I found a couple of other people have started to work on this sort of thing: hackdaworld.org and braiden.org. I used Braiden's work as a starting point.
The USB chip contains an 80C51 microcontroller core that controls setup, and it has hardware FIFO's that support high-speed data transfers directly from the USB bus to an external device (the FPGA in this case). The chip normally loads its initial firmware from an onboard Flash ROM, but it can also accept firmware downloads over USB. I'm not interested in reverse-engineering the Digilent firmware, so I decided to create my own firmware to support data transfers.
Items needed include
usb_main.c is the firmware for the Cypress USB chip.

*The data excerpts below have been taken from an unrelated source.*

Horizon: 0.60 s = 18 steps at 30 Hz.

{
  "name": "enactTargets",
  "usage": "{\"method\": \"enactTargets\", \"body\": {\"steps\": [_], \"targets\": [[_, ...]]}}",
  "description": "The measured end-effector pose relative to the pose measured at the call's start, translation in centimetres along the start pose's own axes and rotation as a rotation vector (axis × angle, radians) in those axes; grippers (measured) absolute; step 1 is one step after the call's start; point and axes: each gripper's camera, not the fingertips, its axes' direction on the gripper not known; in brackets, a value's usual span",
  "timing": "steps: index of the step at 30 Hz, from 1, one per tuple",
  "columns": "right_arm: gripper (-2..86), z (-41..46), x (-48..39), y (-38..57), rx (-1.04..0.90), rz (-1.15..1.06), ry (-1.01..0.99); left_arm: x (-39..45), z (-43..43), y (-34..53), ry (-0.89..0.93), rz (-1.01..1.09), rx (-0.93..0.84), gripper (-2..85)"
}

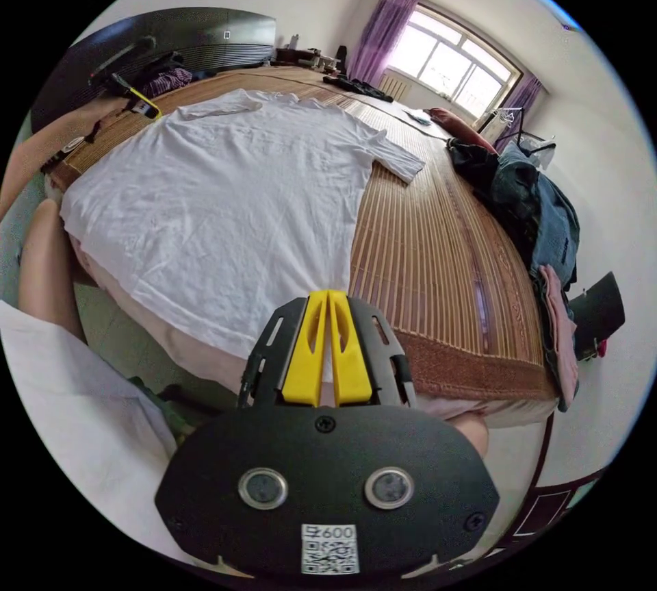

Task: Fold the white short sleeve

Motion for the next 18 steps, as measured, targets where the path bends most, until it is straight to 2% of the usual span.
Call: {"method": "enactTargets", "body": {"steps": [1,3,5,8,11,15,18], "targets": [[-0.9,-1.0,0.9,-0.4,0.000,0.016,-0.018,1.8,2.4,0.1,-0.005,0.059,-0.117,0.6],[-0.8,-2.4,2.4,-1.1,-0.004,0.033,-0.056,4.7,2.7,1.0,-0.139,0.140,-0.110,0.6],[-0.8,-4.8,5.3,-2.2,-0.003,0.061,-0.140,6.2,1.3,1.5,-0.143,0.134,-0.123,0.7],[-0.8,-9.4,10.2,-3.5,0.119,0.168,-0.175,8.0,-3.0,4.0,-0.093,0.158,0.002,0.9],[-0.6,-12.8,14.8,-7.8,0.225,0.182,-0.183,9.4,-5.4,6.9,-0.196,0.190,0.104,0.9],[0.4,-12.5,22.0,-16.3,0.353,0.242,-0.142,5.9,-6.8,9.2,-0.193,0.085,0.199,0.8],[3.7,-7.8,31.1,-24.7,0.357,0.422,-0.264,0.2,-6.8,10.2,-0.099,-0.021,0.205,0.5]]}}
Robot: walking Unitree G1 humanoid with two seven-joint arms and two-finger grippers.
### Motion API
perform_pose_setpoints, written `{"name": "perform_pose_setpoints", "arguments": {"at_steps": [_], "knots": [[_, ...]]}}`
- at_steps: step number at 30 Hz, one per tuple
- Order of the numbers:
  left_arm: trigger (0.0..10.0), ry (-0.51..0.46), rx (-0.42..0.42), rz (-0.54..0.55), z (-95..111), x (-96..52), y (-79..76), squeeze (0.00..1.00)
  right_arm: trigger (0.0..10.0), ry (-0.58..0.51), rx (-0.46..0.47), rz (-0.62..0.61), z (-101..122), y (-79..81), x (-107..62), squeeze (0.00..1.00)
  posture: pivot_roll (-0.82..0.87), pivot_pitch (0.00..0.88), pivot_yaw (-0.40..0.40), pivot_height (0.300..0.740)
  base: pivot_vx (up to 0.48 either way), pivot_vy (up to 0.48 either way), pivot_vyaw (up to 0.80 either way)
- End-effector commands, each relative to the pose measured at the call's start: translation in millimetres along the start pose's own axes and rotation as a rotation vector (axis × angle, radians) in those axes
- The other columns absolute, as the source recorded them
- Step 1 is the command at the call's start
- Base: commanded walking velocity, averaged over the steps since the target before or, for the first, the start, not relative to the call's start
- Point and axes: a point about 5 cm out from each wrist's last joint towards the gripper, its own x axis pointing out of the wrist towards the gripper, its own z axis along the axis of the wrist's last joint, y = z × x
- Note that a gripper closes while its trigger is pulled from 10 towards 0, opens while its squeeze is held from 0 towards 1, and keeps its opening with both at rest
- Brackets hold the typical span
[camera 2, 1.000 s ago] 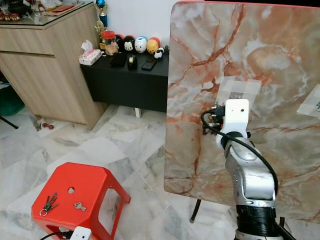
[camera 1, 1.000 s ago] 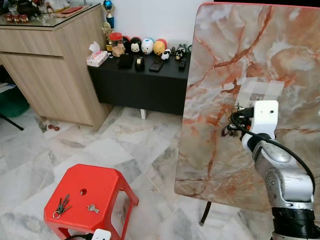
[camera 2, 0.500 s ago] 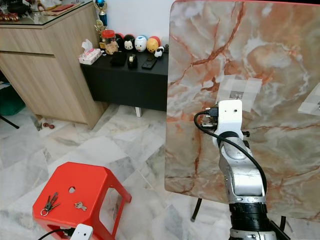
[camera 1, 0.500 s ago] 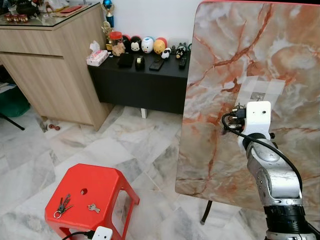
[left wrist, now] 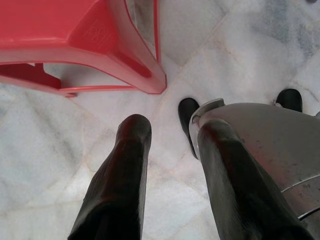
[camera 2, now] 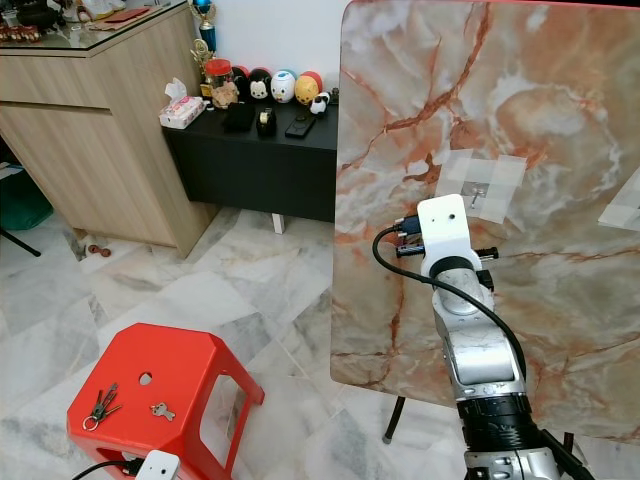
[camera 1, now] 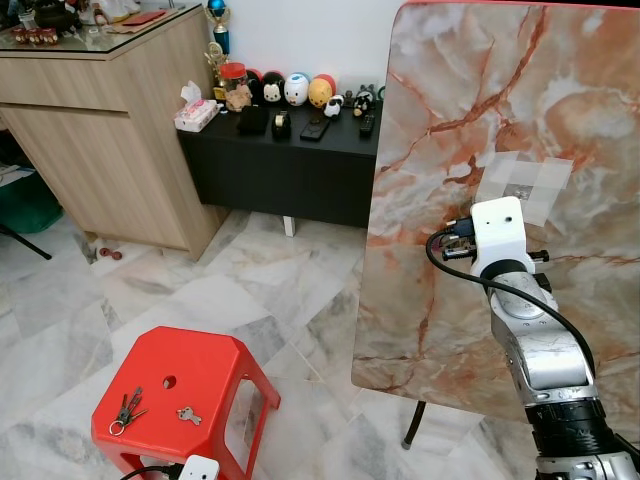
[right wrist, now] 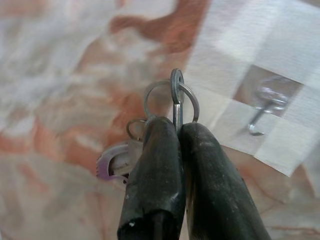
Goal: Hang keys on a hook
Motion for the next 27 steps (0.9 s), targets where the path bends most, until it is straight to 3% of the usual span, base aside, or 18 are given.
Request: {"name": "perform_pose_setpoints", "arguments": {"at_steps": [1, 5, 8, 27], "knots": [[10.0, 0.016, 0.015, -0.003, -5, -1.4, 1.4, 0.00, 10.0, -0.046, 0.063, -0.044, 11, -8.2, 3.3, 0.00, 0.00, 0.000, 0.027, 0.740, 0.000, 0.000, 0.00], [10.0, 0.013, 0.019, -0.003, -3, -0.6, -0.3, 0.00, 10.0, -0.046, 0.168, -0.163, 11, -23.1, 3.9, 0.00, 0.00, 0.000, 0.028, 0.740, 0.000, 0.000, 0.00], [10.0, 0.012, 0.020, -0.003, -3, -0.5, -0.6, 0.00, 10.0, -0.035, 0.213, -0.174, 8, -25.1, 3.5, 0.00, 0.00, 0.000, 0.029, 0.740, 0.000, 0.000, 0.00], [10.0, 0.004, 0.023, -0.003, -2, -0.4, -1.7, 0.00, 10.0, -0.017, 0.223, -0.125, 4, -15.5, 2.4, 0.00, 0.00, 0.000, 0.029, 0.740, 0.000, 0.000, 0.00]]}}
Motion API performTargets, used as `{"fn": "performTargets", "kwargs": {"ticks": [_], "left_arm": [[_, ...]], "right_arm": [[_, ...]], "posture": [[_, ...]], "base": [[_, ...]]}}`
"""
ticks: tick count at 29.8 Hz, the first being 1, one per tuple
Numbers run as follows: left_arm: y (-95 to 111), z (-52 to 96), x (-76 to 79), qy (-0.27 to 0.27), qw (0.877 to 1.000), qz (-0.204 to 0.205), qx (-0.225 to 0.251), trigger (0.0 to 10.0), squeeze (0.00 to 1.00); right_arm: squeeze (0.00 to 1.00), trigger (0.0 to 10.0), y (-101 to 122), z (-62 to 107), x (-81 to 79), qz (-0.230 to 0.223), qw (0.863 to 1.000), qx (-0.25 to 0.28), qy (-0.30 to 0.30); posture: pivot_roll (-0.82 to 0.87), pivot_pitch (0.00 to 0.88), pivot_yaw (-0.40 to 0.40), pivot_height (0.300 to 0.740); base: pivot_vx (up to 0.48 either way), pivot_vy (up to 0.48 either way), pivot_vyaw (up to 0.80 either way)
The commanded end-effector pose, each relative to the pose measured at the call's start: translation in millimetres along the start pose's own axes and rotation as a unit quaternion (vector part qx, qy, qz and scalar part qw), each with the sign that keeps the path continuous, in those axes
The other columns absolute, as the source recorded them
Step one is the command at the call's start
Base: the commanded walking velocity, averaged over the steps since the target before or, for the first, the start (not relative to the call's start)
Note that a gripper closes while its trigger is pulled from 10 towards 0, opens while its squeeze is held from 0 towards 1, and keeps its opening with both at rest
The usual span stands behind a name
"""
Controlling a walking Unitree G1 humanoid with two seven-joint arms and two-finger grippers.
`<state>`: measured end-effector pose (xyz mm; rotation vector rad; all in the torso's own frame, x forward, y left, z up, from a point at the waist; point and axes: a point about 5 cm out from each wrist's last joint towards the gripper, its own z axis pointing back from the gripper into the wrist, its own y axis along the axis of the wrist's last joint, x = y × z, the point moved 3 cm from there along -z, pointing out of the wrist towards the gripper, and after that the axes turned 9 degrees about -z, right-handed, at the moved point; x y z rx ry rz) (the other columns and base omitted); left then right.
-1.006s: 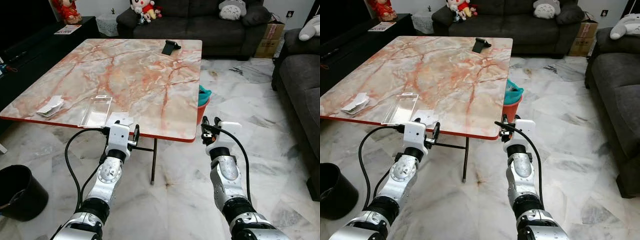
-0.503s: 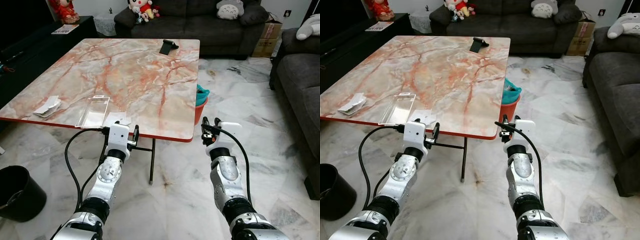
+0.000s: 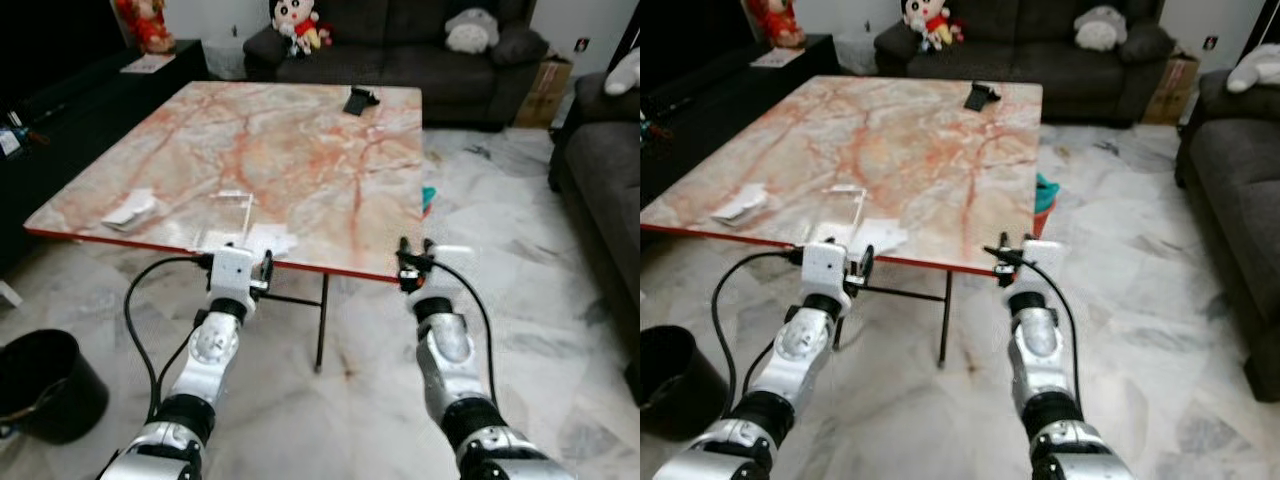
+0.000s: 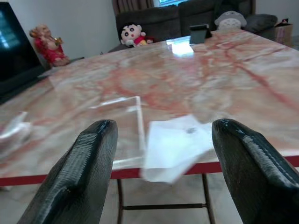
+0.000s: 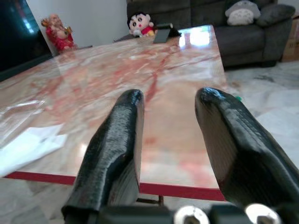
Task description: Picking trash to rubbish bin
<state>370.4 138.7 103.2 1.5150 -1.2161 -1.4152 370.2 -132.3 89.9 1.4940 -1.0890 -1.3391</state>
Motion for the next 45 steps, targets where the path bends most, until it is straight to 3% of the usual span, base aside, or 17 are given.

It just resets the chip to bring up the default configuration, and then
configures the FIFO's. After that, the internal logic of the chip handles
usb_rw.c is a simple demo program. It sets up the
USB interface, then it copies bytes from the terminal to the USB
output endpoint (EP2) and reads bytes from the USB input endpoint (EP6).
The test firmware reads bytes from FIFO 0 (USB Endpoint 2) and writes bytes to FIFO 2 (USB Endpoint 6). It displays information on the row of 8 LED's, and uses the slide switches and pushbuttons for control.
When slide switch SW2 is high and all others low, the LED's display
the last character received on EP2. So, for example, if you type
an "a" followed by carriage return into
should see the bit pattern of an ASCII "a" on the LED's. Other
slide switch settings display byte counts for EP2 and EP6. See the
VHDL code for details.
While pushbutton BTN0 is pressed, the FPGA begins sending dummy data to EP6. The data is just a continuously incrementing value. So, when usb_rw is running, you should see it begin spewing out "read 1024 bytes" messages when you press BTN0.
The firmware is written in VHDL and can be compiled using the Xilinx WebPack software (available for free download from www.xilinx.com).
First step is to get the VHDL code into the FPGA. I include a sample
nexys_usb.mcs file that can be used with the Nexys 2 with
the 500k FPGA. I use the
Digilent Adept software running under windows. For Linux, I have
an old, otherwise unused, copy of Windows 2000 installed in a
VMWARE virtual machine. Adept runs find via VMWARE. (I also tried
VirtualBox, but its USB support doesn't seem to be good enough yet
for this application).
Next, get the new USB firmware into the Cypress chip. If you want the recompile the USB firmware, go to the cy7c directory and type 'make'. You may need to edit the Makefile to specify the correct location for the fx2regs.h file.
Second step is to download the firmware to the chip. When the Nexys
board is first plugged in, you should see and entry in
/proc/bus/usb/devices that includes:
Load the new firmware with a command like
T: Bus=04 Lev=01 Prnt=01 Port=00 Cnt=01 Dev#= 9 Spd=480 MxCh= 0
D: Ver= 2.00 Cls=00(>ifc ) Sub=00 Prot=00 MxPS=64 #Cfgs= 1
P: Vendor=1443 ProdID=0005 Rev= 0.00
where 004 and 009 are the Bus and Dev numbers from the T: line.
Depending on how the protections are set up, you may need to be root
to do this.
/sbin/fxload -v -t fx2 -I cy7c/usb_main.ihex -D /dev/bus/usb/004/009
If the firmware loads properly, the device should disconnect from
USB and reconnect as a default Cypress device:
T: Bus=04 Lev=01 Prnt=01 Port=00 Cnt=01 Dev#= 10 Spd=480 MxCh= 0
D: Ver= 2.00 Cls=ff(vend.) Sub=ff Prot=ff MxPS=64 #Cfgs= 1
P: Vendor=0547 ProdID=2131 Rev= 0.00
C:* #Ifs= 1 Cfg#= 1 Atr=80 MxPwr=100mA
The Adept software will not operate correctly while the Cypress chip is running this custom firmware. The new firmware is in the RAM of the Cypress chip, so you can unplug the USB cable and then plug it back in to revert to the original Digilent firmware.
It's probably possible to store the new USB firmware into the Flash ROM, but I think that's a bad idea because it would render the Adept software permanently unusable.
The JTAG connections are fully documented in the board schematics, so it should be possible to program the USB chip to work as a JTAG dongle. I leave that as an exercise for the student.
To test, run the
usb_rw program (again, you may need to
be root to access the USB device). If you type on the keyboard
you should see the LED's change. The software reads full lines,
so you need to hit carriage return before the LED's will change.
Press Button 0 to get the FPGA to send data back to the PC.
The next step is to put some code into the FPGA that actually does something more useful than blinking lights.
stay tuned ...
All source code is available for download as a single tarball. The FPGA code is set up for the Nexys 2 board with the 500k FPGA. According to the documentation, the Nexys 2 is available with other FPGA sizes, and the pin designations change depending on the size. So you will need to check the schematic for your board and update the ucf file accordingly. Similarly, for the original Nexys 1 board, you will need to update the ucf file for it.